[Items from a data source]
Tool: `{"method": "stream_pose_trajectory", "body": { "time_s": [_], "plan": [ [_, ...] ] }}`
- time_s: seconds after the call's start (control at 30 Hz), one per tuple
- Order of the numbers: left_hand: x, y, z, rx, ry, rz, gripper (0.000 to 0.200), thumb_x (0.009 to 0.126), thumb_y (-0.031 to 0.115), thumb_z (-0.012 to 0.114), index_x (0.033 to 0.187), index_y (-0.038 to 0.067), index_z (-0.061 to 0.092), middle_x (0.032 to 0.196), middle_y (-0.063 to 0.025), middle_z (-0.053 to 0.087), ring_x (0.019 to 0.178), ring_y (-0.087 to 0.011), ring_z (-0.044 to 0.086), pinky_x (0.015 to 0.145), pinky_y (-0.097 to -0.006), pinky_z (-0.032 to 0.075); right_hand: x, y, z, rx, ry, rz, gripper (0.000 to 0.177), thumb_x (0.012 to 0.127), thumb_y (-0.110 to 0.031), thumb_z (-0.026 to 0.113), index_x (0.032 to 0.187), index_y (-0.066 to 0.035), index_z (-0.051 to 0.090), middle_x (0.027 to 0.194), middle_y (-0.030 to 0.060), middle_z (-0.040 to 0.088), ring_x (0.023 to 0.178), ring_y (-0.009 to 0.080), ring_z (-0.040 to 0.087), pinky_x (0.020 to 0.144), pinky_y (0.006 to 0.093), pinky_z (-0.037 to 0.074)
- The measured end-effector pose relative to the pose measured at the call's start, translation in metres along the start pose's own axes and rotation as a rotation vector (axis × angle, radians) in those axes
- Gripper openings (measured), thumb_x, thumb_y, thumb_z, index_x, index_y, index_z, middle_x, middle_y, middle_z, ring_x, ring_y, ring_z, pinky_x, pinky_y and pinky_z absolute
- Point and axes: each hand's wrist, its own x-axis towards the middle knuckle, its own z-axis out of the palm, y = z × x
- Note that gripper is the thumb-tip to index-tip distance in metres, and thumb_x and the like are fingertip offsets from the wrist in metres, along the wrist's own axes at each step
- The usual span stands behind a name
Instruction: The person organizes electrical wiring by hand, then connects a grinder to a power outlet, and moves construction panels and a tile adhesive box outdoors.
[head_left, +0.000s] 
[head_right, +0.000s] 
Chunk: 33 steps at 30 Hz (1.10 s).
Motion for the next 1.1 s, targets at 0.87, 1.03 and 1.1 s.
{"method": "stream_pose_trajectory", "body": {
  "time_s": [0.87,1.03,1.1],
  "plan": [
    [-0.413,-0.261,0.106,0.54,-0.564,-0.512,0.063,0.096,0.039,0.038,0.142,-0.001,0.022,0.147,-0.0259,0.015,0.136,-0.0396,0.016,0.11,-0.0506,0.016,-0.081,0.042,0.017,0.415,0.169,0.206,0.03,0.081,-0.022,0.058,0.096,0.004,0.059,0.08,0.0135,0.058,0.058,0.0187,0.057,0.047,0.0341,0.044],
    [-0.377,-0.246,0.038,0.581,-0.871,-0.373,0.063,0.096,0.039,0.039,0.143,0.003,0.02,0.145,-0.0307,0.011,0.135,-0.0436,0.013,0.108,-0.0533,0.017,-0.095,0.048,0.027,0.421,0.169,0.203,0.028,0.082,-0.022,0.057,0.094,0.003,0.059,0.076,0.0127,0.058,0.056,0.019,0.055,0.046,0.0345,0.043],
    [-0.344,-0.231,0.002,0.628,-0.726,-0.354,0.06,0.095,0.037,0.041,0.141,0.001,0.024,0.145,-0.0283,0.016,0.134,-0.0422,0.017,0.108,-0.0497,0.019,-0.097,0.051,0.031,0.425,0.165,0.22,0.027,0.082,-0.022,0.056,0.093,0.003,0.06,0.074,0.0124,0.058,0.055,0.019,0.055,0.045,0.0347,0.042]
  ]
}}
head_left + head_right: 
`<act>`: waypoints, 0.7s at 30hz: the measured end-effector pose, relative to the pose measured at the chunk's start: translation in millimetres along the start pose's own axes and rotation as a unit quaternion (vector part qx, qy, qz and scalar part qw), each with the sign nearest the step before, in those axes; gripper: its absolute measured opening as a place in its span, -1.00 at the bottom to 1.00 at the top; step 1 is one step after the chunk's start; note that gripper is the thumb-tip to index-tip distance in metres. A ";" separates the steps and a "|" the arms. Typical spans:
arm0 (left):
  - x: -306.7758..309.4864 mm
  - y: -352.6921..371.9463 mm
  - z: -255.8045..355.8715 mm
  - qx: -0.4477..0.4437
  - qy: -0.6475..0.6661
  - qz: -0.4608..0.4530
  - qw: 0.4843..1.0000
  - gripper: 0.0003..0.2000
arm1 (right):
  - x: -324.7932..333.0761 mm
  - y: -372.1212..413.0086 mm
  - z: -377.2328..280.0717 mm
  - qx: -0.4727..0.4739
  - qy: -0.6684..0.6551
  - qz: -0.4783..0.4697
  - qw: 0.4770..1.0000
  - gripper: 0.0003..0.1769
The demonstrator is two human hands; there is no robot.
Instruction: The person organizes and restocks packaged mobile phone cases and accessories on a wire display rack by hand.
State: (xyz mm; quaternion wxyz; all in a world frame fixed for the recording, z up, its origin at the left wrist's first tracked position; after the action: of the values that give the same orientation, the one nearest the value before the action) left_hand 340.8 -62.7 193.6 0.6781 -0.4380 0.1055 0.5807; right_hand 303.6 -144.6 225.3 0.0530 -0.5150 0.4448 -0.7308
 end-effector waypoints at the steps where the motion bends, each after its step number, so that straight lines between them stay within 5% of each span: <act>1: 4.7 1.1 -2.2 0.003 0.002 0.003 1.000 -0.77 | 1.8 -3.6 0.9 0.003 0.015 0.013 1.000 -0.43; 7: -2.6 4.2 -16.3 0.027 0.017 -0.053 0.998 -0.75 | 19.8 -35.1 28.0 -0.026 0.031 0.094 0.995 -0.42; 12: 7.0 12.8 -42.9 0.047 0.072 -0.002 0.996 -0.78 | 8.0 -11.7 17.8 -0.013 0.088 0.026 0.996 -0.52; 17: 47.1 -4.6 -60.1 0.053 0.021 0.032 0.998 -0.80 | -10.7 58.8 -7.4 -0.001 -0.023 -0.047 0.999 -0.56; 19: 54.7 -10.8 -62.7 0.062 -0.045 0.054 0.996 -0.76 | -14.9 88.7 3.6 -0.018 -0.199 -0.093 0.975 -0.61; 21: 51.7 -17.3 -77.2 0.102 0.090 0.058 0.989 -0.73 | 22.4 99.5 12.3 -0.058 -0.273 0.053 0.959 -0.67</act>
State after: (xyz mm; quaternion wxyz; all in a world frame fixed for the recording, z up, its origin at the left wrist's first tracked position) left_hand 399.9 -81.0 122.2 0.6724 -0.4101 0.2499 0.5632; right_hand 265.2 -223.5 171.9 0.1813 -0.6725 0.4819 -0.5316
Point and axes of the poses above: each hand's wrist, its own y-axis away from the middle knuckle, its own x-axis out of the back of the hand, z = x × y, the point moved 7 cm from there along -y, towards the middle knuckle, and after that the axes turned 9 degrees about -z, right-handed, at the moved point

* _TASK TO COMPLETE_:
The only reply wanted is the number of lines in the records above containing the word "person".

* _SOLUTION TO THIS PROBLEM_:
2